- Community Perspectives About Sociocultural Conditions Associated With Children's Health Among the Nasa People in Colombia
What Is the Purpose of This Study?
-
• This study was aimed at identifying the sociocultural conditions that influence children's health situation at a Nasa Indigenous Reservation in Huila, Colombia, from the perspectives of various community actors.
What Is the Problem?
-
• Health inequalities that affect indigenous peoples have been well documented by international organizations such as the United Nations Permanent Forum on Indigenous Issues and the Pan American Health Organization.
-
• Some indicators of indigenous health in Colombia show infant mortality rates as high as 200 per thousand live births for the Yukpa people of the municipality of Becerril-Cesar, 166 for the Awá of Ricaurte-Nariño, and 142 for the Embera in Quibdó-Chocó.
-
• In comparison with a national rate of 17, these rates show the limitations of the state to guarantee health rights for indigenous boys and girls thus posing them at an imminent life risk.
-
• At the Huila Nasa reservation (Iquira-Huila), for example, there were a total of 5 infant deaths in the year previous to the study which made the reservation the one with the highest infant mortality rate in the state of Huila.
-
• Understanding community perspectives about the sociocultural determinants of children's health is crucial to developing effective and culturally appropriate public health interventions to address this pressing issue.
What Are the Findings?
-
• Participants from the community perceive an increase in preventable diseases, malnutrition, and infant mortality associated with changes in their ways of life.
-
• The key sociocultural conditions that the community think are affecting children's health include the following.
-
○ Displacement from their ancestral territories to other contexts where mestizo people live.
-
○ The loss of ancestral customs including protection rituals. This is explained by the loss of credibility on the traditional medicine and it is especially true among the youngest.
-
○ Changes in lifestyle and agricultural and nutritional practices associated with the transition from food autonomy to external food dependence.
-
○ Parental neglect and the limited intervention and control exercised by community authorities on this subject.
-
○ The high level of environmental pollution in the territory affects household hygienic practices. [End Page 241]
-
Who Should Care Most?
-
• Indigenous community members, authorities, and elderly councils.
-
• Indigenous organizations.
-
• Public health, child welfare, and health care institutions at the local, regional, and national level.
-
• Health care providers in the zone.
-
• Municipal, state, and national policymakers in the areas of health, environment, and indigenous issues.
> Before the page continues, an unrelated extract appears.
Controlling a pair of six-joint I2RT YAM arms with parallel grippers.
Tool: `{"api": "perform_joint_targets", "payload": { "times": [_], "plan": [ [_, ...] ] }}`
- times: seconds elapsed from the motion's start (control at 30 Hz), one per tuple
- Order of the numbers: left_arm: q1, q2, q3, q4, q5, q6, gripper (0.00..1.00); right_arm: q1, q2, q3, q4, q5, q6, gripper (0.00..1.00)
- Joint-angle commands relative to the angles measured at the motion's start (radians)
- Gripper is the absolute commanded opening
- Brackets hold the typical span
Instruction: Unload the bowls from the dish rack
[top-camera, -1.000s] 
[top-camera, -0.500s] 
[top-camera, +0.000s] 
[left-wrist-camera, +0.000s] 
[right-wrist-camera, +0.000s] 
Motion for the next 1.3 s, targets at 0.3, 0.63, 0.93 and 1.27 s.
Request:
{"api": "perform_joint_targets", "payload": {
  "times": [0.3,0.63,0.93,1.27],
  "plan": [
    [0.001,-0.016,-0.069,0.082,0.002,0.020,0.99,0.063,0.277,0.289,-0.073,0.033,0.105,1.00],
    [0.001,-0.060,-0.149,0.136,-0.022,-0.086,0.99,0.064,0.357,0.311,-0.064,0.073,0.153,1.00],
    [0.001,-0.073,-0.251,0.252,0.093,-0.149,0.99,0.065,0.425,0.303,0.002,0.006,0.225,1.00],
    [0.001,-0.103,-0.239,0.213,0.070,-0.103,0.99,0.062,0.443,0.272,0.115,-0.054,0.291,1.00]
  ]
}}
Recommendations for Action
-
• It is necessary for communities to strengthen their child-rearing, food production, and nutritional practices in accordance with ancestral knowledge.
-
• Institutional support is sought to support the implementation of indigenous communities' life plans as well as to adjust the institutional programs offered to communities in a way that they promote ancestral identity and cultural continuity. [End Page 242]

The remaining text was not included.